There was a party going on around the corner from us. The beer was supposed
to be Black Sheep but one of the pints (served in a Boddingtons glass)
looked and tasted more of slaked lime. Being on the same road as the Corporation
rock club (till it flitted) and the Boardwalk venue you'd expect it to
be full of rockers and goths. Instead it was full of smartly dressed youths
ready for a night on the tiles in their shirts and trousers, and often
humourous shoes, sipping from bottles of Budweiser (invariably). Aside
from these, and the party of middle aged women in party hats, were a few
old people eating a meal.
Score: 4. |
Large
room with a horseshoe bar which seems too big and characterless during
the day, and too full of clubbers at night. The drinks are what you'd expect
- a couple of bitters and a lot of American bottles. Not a lot of reason
to go.
Score: 3. |
| Three
Tuns, Silver Street Head, C:
Last visit: January 2006. |
|
| A little gem really,
hidden away. Interesting elephant design bar. Small selection on the drinks
front. Popular with accountants, should you be having difficulties with
your tax return. A few nooks and crannies to get in, and a fireplace. Also
boasts a ghost, and looks rather like a boat from certain angles. Opened
in 1825.
Score: 8. |
Small pub in the heart of the legal
district (if legal districts have hearts) shaped like the prow of a ship.

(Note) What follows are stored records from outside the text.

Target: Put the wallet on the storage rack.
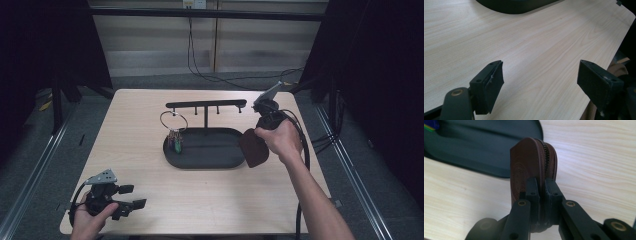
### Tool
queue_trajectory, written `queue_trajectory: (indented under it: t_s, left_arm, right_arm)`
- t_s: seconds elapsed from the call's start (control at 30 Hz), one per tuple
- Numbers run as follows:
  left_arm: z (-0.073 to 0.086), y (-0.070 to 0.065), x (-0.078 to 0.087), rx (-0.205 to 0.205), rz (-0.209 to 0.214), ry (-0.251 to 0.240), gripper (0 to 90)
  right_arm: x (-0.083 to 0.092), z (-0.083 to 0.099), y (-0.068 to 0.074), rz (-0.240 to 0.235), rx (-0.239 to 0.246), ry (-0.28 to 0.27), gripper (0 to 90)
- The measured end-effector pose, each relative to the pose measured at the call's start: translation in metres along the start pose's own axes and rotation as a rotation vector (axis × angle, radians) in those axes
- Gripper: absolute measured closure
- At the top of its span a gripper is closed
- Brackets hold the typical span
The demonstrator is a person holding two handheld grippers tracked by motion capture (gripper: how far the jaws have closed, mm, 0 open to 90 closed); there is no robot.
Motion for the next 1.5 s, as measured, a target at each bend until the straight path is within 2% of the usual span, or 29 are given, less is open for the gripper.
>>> queue_trajectory:
  t_s: [0.3, 0.43, 0.7, 0.9, 1.0, 1.03, 1.17, 1.23, 1.4, 1.5]
  left_arm:
    - [0.0, 0.0, 0.0, 0.002, 0.004, 0.0, 21.0]
    - [0.001, 0.0, 0.0, 0.0, 0.007, 0.007, 21.0]
    - [0.0, -0.001, -0.001, -0.014, 0.004, 0.013, 21.0]
    - [0.0, -0.003, -0.001, -0.018, 0.006, 0.011, 21.0]
    - [0.001, -0.003, -0.002, -0.022, 0.01, 0.018, 21.0]
    - [0.001, -0.003, -0.001, -0.018, 0.008, 0.011, 21.0]
    - [0.001, -0.002, 0.0, -0.018, 0.008, 0.01, 21.0]
    - [0.001, -0.002, -0.002, -0.011, 0.012, 0.016, 21.0]
    - [0.001, -0.002, -0.002, -0.015, 0.011, 0.019, 21.0]
    - [0.001, -0.003, -0.002, -0.012, 0.011, 0.018, 21.0]
  right_arm:
    - [0.004, -0.014, -0.003, 0.006, -0.031, -0.001, 83.0]
    - [0.007, -0.023, -0.003, 0.051, -0.029, -0.024, 83.0]
    - [0.005, -0.036, 0.001, 0.035, -0.047, -0.042, 83.0]
    - [0.001, -0.041, 0.002, 0.031, -0.053, -0.077, 83.1]
    - [-0.002, -0.043, 0.004, 0.008, -0.054, -0.082, 83.1]
    - [-0.006, -0.044, 0.005, -0.02, -0.062, -0.085, 83.2]
    - [-0.015, -0.048, 0.004, -0.073, -0.07, -0.102, 83.2]
    - [-0.017, -0.05, 0.004, -0.118, -0.075, -0.113, 83.2]
    - [-0.025, -0.053, 0.004, -0.166, -0.087, -0.126, 83.3]
    - [-0.028, -0.054, 0.005, -0.175, -0.092, -0.141, 83.3]
Point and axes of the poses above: each handheld gripper's, and its own axes: x roughly backward along the jaws, z roughly out of its underside, y roughly to its left, the point moved 6 cm from there along -x, roughly forward along the jaws, and after that the axes turned 12 degrees about y, right-handed, at the moved point
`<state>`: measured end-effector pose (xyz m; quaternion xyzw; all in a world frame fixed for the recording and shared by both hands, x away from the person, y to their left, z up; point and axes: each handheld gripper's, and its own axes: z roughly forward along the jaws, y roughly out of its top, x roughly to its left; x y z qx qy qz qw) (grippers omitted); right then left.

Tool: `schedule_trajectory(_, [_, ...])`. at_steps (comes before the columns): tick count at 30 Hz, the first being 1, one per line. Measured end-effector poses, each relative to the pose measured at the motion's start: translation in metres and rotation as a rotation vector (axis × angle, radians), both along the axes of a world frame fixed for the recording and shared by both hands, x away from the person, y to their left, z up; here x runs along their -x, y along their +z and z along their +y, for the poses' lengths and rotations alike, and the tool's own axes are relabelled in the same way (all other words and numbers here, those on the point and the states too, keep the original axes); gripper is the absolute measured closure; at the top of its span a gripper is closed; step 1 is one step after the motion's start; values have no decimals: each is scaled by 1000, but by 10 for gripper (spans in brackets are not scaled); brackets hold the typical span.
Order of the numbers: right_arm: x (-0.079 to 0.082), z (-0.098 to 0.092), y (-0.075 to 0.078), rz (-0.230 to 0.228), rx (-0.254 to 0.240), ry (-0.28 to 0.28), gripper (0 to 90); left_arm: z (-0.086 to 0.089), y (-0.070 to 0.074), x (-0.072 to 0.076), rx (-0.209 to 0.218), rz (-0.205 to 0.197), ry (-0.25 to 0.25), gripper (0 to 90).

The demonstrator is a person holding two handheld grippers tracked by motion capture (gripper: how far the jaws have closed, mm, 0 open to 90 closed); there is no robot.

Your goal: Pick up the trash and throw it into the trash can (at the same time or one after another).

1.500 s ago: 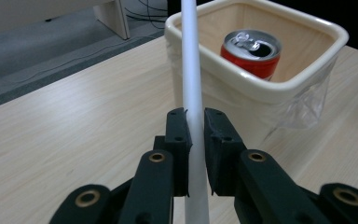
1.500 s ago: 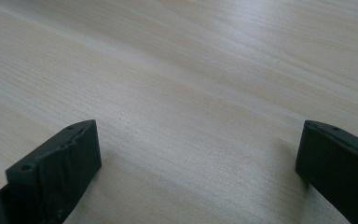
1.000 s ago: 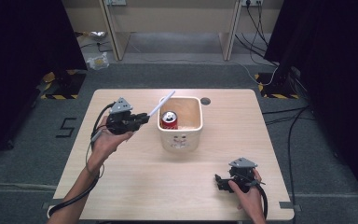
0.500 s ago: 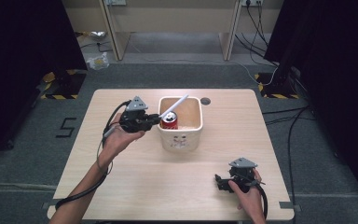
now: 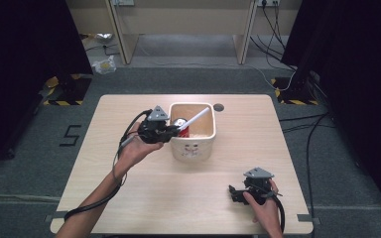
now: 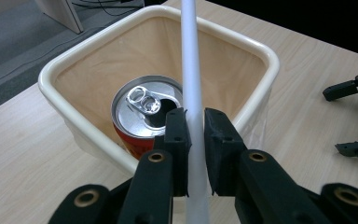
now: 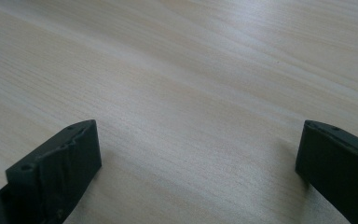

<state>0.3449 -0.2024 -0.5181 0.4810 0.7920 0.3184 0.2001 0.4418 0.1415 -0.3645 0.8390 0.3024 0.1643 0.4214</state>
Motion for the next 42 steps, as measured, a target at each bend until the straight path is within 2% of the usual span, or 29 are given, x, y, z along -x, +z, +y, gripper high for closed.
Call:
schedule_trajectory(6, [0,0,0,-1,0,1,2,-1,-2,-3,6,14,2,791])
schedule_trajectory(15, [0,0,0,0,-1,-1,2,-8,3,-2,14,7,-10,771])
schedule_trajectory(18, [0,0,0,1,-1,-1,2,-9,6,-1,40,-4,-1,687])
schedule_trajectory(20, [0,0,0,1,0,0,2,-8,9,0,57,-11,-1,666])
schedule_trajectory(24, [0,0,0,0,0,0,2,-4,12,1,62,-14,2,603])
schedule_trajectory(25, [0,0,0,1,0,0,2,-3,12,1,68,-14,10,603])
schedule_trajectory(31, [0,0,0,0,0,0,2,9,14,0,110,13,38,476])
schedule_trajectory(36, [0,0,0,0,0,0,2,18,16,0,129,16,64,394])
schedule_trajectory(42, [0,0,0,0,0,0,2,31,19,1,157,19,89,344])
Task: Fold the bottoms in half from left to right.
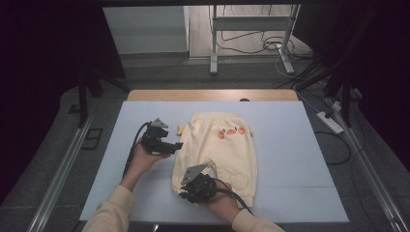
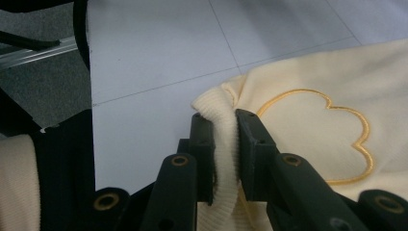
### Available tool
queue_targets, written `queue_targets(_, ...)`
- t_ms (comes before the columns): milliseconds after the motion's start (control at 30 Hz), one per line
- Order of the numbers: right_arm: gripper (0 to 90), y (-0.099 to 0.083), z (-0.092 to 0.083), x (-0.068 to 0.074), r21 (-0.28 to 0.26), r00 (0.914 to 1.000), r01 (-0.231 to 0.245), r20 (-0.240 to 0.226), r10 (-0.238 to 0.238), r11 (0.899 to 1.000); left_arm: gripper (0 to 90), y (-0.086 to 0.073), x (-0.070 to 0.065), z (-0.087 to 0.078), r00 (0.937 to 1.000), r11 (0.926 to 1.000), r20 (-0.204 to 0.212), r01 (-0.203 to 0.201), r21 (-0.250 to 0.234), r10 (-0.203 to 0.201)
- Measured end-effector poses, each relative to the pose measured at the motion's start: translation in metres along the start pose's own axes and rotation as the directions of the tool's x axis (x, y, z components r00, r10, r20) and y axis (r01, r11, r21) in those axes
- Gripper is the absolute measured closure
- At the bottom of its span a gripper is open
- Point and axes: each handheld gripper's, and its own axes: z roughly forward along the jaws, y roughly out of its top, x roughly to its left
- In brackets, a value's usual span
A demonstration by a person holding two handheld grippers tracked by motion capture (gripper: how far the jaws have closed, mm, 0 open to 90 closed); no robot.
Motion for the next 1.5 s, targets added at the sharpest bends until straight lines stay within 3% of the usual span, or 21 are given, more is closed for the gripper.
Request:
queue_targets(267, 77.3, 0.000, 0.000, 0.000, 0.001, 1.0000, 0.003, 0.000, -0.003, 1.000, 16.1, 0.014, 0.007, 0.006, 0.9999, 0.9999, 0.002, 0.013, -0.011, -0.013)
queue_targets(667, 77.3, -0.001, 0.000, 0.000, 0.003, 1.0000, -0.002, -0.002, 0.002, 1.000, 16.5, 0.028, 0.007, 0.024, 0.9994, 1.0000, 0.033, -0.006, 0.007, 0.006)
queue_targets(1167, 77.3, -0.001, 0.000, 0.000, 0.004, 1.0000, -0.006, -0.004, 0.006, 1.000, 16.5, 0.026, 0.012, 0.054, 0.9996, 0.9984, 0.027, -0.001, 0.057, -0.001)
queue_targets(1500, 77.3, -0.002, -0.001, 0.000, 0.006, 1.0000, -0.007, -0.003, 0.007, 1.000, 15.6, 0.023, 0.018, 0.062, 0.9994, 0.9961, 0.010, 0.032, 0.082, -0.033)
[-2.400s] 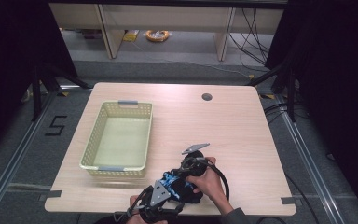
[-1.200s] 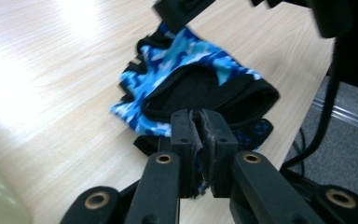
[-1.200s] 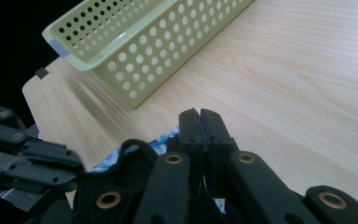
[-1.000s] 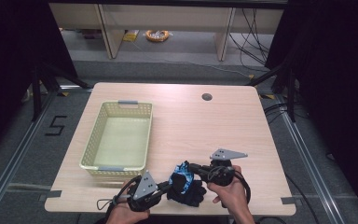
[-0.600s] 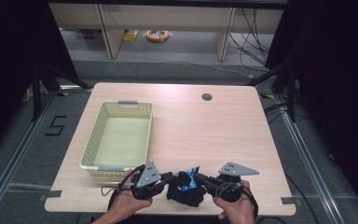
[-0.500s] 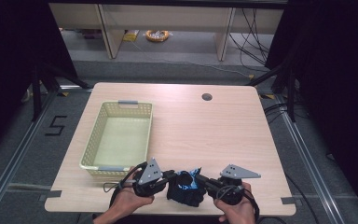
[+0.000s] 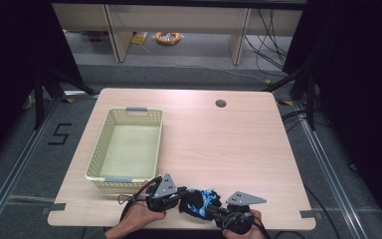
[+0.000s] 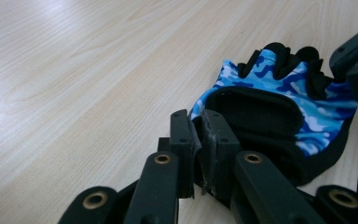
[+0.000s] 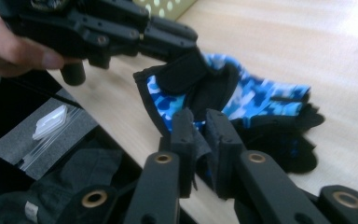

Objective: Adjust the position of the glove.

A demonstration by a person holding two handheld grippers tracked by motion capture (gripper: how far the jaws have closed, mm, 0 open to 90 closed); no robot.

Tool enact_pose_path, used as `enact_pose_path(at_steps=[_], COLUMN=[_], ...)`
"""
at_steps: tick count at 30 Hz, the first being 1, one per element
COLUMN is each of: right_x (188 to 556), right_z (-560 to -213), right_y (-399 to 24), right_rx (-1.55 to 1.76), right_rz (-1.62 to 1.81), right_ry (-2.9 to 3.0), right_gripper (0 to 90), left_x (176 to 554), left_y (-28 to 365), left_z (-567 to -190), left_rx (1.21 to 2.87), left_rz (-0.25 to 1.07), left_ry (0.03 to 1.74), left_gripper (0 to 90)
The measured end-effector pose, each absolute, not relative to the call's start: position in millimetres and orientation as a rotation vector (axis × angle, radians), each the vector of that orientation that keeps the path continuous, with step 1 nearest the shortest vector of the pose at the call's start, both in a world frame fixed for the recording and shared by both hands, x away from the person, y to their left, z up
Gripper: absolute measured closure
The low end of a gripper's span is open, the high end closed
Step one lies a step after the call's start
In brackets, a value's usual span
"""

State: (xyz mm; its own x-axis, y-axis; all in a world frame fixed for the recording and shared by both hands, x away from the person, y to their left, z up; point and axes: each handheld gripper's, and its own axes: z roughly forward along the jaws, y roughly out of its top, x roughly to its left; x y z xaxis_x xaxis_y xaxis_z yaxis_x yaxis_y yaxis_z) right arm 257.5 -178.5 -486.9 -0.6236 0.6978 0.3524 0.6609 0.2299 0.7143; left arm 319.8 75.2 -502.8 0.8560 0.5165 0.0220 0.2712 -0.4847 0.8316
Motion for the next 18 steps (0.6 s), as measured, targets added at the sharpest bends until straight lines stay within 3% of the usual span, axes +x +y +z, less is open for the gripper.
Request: enact_pose_path(at_steps=[10,18], right_x=[251,256], right_z=[-481,-466], right_y=[-182,-199], right_rx=[1.304,1.268], right_rz=[1.347,1.333], right_ry=[2.468,2.365], right_gripper=[63.0,56.3], left_x=[320,320], left_y=[77,78], left_z=[-506,-509], left_rx=[2.08,2.085], left_rz=[0.286,0.279], left_ry=[0.618,0.659], left_gripper=[78.9,70.9])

Cosy and friendly, despite being full of lawyers (there are also quite
a few students usually, to balance them). Has Tetley and Landlord, which
doesn't sound too exciting, but they're well kept and tasty. Also features
what are probably possibly the smallest pub doors in Sheffield.
Score: 7 |
| Washington,
Fitzwilliam Street, DQ:
Last visited: March 2005. |
|
| Once co-owned by Pulp's drummer,
the decor when we went in last was made up of concrete masks made by a
former Pulp member. Furthermore, Pulp's live guitarist, the now independently
renowned Richard Hawley, was spinning the discs at a regular disco night.
Dot Dimberline informs us that there's northern soul and '60s vinyl on
the first Saturday of the month, a quiz on Sundays, food at lunchtimes,
and a beer garden. So there you go.
Dot also tells us that there is now "a good range of cask ales including Tetleys, Moonshine, Abbot and Pedigree". This was pretty much what we found when we went in. Alas, the '70s Soviet club look that we loved so much on our previous visit has been toned down, but this is still a pleasant enough pub and it's probably worth checking that this is open before you go into the Devonshire Cat. Score: 6 |
Studenty pub with not
bad but unspectacular beer. A recent refit which transformed it from Soviet-era-socialist-realism
to supercoolandcrazy-painted-concrete-faces-on-the-wall hasn't done much
for me. I'm probably, like, totally oblong, however; if you are not, you
may enjoy it.
Score: 4.
Update, 2007: Recently underwent some refurbishment, and is now open all afternoon and deep into the night. |
| White Lion, London Road, S: | |
| A
pleasant and sizable pub to the south of the city, with a 50p pool table,
several rooms of assorted sizes, and an adequate range of drinks. Worth
the walk. Dates from 1780.
Score: 8. |
Corridor and
cubicle pub with good range of drinks. There are two separate sides to
the bar, a pool table at the far end, and several smaller rooms off to
the side, so most tastes should be catered for. Well worth finding, but
it is a bit of a walk.
Score: 7. |
| Yorkshireman's
Arms, Burgess Street, C:
This pub has since rebranded as some sort of poncy café-bar, and is now run by an ex soap star, so this review is almost certainly defunct: |
|
| Seemed to
be suffering some sort of cellar crisis when we visited but normally looks
to have two or three bitters of some description or other. Has a pool table
and dart board in the beer garden of all places. Very strange. While we
were here, a plane flew into the World Trade Centre, which didn't help
make things less strange, nor did the one-toed pigeon that shared the beer
garden with us. Inside, the tables have plastic table cloths on top and
the pub seems proud of its food.
Score: 4. |
City
centre pub which, during the day at least, seems to focus very much on
food for shoppers. Some sort of problem in the cellar prevented us from
trying the beer when we went, but the unusual beer garden furniture give
it some novelty value at least. Apart from that, seems to be nothing special.